Right now, most DeFi liquidity is still farming:

  • token emissions

  • treasury-backed RWAs

  • or cyclical trading flows

But there’s a large, underexplored category:

What happens when DeFi farms real businesses for yield?

At BizMarket, we’ve started testing this:

  • Short-cycle loans (3 months) to revenue-generating SMEs

  • Yield derived from actual business cashflow (~4% quarterly)

  • High-frequency repayment cycles → continuous liquidity rotation

This creates something different from traditional RWAs:

  • faster yield realization

  • repeatable capital deployment

  • real economic activity driving returns

From a Balancer perspective, this could open up new primitives:

  • Pools backed by real-world yield streams

  • Liquidity routing into private credit strategies

  • A new category of “productive liquidity” beyond trading and emissions

Instead of LPs only earning from swaps or incentives, they could earn from real economic output.

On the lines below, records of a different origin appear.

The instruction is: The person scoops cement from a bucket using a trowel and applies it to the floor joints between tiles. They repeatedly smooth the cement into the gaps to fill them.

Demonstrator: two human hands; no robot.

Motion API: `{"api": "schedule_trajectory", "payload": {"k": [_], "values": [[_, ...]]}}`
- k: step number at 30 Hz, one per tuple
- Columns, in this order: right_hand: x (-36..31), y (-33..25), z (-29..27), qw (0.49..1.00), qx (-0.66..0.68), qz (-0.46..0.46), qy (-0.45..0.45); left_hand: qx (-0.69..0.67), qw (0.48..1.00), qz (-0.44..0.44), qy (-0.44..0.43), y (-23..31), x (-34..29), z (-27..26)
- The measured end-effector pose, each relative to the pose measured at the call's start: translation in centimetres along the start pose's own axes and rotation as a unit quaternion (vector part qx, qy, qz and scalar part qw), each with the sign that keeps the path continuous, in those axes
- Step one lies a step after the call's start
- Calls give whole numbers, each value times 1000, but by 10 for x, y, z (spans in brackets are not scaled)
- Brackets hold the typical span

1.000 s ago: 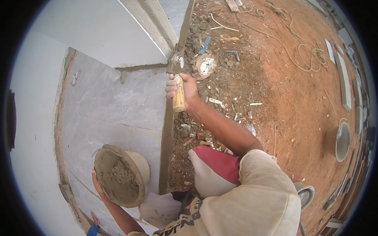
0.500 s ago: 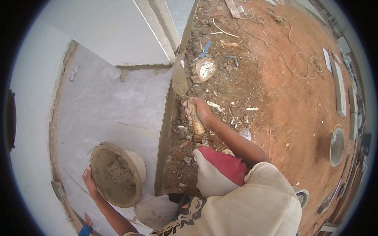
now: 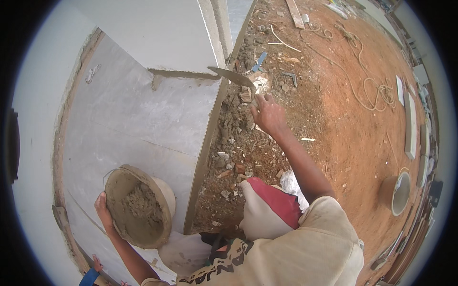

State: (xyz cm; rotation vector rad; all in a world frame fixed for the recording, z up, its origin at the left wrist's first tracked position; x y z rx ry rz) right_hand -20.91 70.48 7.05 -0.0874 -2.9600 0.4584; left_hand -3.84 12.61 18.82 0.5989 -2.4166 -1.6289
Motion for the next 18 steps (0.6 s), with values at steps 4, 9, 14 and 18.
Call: {"api": "schedule_trajectory", "payload": {"k": [4,9,14,18], "values": [[6,-7,1,998,-54,-14,-1,11,1000,1,-7,0,0,-2],[14,-25,-4,995,-73,-19,-63,40,999,6,0,1,0,-3],[20,-36,-7,996,-76,-29,-41,0,1000,5,7,-1,0,0],[23,-40,3,994,-100,-32,-17,-1,1000,18,4,-9,5,-5]]}}
Point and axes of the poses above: each hand's wrist, its own x-axis towards the middle knuckle, its own z-axis out of the palm, y = z × x, the point moved 2 cm from there along x, towards the middle knuckle, and after that the axes turned 5 degrees about -x, right-handed, at the moved point
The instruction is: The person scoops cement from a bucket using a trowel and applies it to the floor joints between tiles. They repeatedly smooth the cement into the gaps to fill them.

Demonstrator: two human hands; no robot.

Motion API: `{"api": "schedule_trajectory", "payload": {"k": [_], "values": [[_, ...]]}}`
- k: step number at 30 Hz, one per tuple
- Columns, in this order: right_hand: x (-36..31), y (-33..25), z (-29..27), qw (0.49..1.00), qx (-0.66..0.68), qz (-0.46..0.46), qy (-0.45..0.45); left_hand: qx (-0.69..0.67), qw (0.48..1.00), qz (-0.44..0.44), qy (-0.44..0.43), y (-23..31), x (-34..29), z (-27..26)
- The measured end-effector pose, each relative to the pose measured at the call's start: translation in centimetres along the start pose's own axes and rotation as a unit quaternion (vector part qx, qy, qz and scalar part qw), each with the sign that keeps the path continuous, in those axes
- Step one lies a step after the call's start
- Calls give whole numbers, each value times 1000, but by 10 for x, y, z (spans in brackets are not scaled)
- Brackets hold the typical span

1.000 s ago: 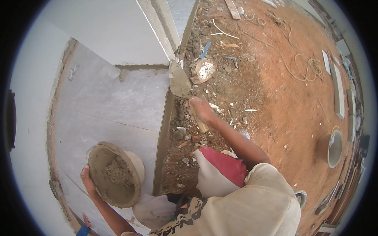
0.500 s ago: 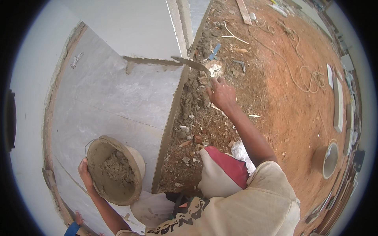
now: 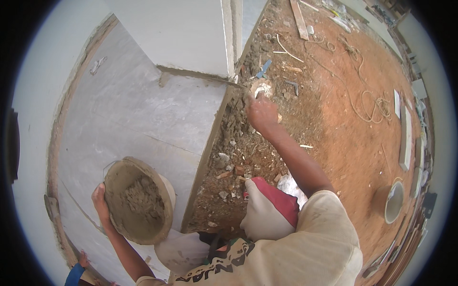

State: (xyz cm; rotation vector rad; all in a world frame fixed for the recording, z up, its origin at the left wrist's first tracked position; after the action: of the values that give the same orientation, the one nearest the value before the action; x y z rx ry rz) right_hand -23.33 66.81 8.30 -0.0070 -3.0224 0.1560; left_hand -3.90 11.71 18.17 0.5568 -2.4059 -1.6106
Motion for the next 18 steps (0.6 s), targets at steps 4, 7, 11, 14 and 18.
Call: {"api": "schedule_trajectory", "payload": {"k": [4,7,11,14,18], "values": [[-4,-11,1,1000,-1,12,23,-13,1000,-9,7,2,-3,3],[-7,-19,-7,999,6,22,24,18,1000,1,11,6,-5,0],[-10,-27,-13,998,11,61,-2,15,1000,-4,9,1,-3,-1],[-15,-25,-11,997,9,66,25,-7,1000,-14,7,4,-4,2],[-18,-25,-11,997,24,62,32,-28,1000,-8,-3,-2,-3,-2]]}}
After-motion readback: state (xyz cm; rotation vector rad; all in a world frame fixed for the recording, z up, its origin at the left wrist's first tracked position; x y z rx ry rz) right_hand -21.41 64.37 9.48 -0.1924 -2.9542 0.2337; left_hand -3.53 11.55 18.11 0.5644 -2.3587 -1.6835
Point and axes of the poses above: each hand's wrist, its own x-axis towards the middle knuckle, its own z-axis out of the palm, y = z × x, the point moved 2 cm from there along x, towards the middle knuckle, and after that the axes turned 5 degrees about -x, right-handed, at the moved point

Feels like a natural experiment to run:

DeFi liquidity, deployed into real businesses, returning yield onchain.

Happy to collaborate on a pilot or initial pool to test this out.

Hey @sagix lhank you for the incredibly thorough feedback. You’ve touched on the core of this entire restructuring, which is the trade-off between runway and discovery of new products.

To be clear, this is born out of necessity rather than a lack of ambition for V3. The ‘discovery’ phase you mention requires a stable foundation. Under the current burn rate and post-exploit reality, we are effectively on a countdown clock that doesn’t afford us the luxury of casting a wide net for researching and experimenting.

Regarding your point on the $500k, the proposal to prioritize the veBAL compensation/buyback is about integrity and the long-term reputation of the DAO. It’s arguably even less than veBAL would get in a year, but it’s an alternative. We believe that cleaning up the legacy tokenomics is a prerequisite for any future growth regime.

That said, the core team isn’t a skeleton crew. By consolidating under the Foundation and narrowing our focus, we are actually trying to increase the efficiency. We view this BIP as a necessary step. Once the treasury is no longer in a state of terminal decline, the DAO will be in a much stronger position to re-evaluate incentives and fund specific experiments, from a place of strength (rather than total despair).

Appreciate you pushing us on this. It’s a vital perspective for the community to weigh before the vote.

@0xDanko appreciate the direct response

I understand the sequencing logic. But the discovery mechanism and the restructuring aren’t in conflict

they can run in parallel.

Redirecting emissions to V3 ERC-4626 pools costs the Treasury $0. It doesn’t affect the runway math. The fee capture, the budget reduction, the operational consolidation: all of that proceeds unchanged.

The reformed framework I proposed eliminates the gaming problem. Emissions restricted to V3 pools with >50% ERC-4626 composition, performance criteria requiring net-positive fee generation, gauges that die automatically if pools don’t produce.

The circular economics are dead under my proposal too. The difference is I don’t throw the baby out with the bathwater.

The only question is whether 4.8% annual dilution, which the market has already priced in, as BAL didn’t move when the elimination was announced: is worth maintaining while the team stabilises the foundation.

If the answer is “we can re-evaluate later,” I’d ask: later with what builders?

What Aura delegates?

what community? Is tetu going to stick around?

Those don’t pause and resume.

They leave and don’t come back.

I am building on Balancer right now.

Today.

Are you telling me and all other builders we should find somewhere else to build? Or wait 6 months and maybe?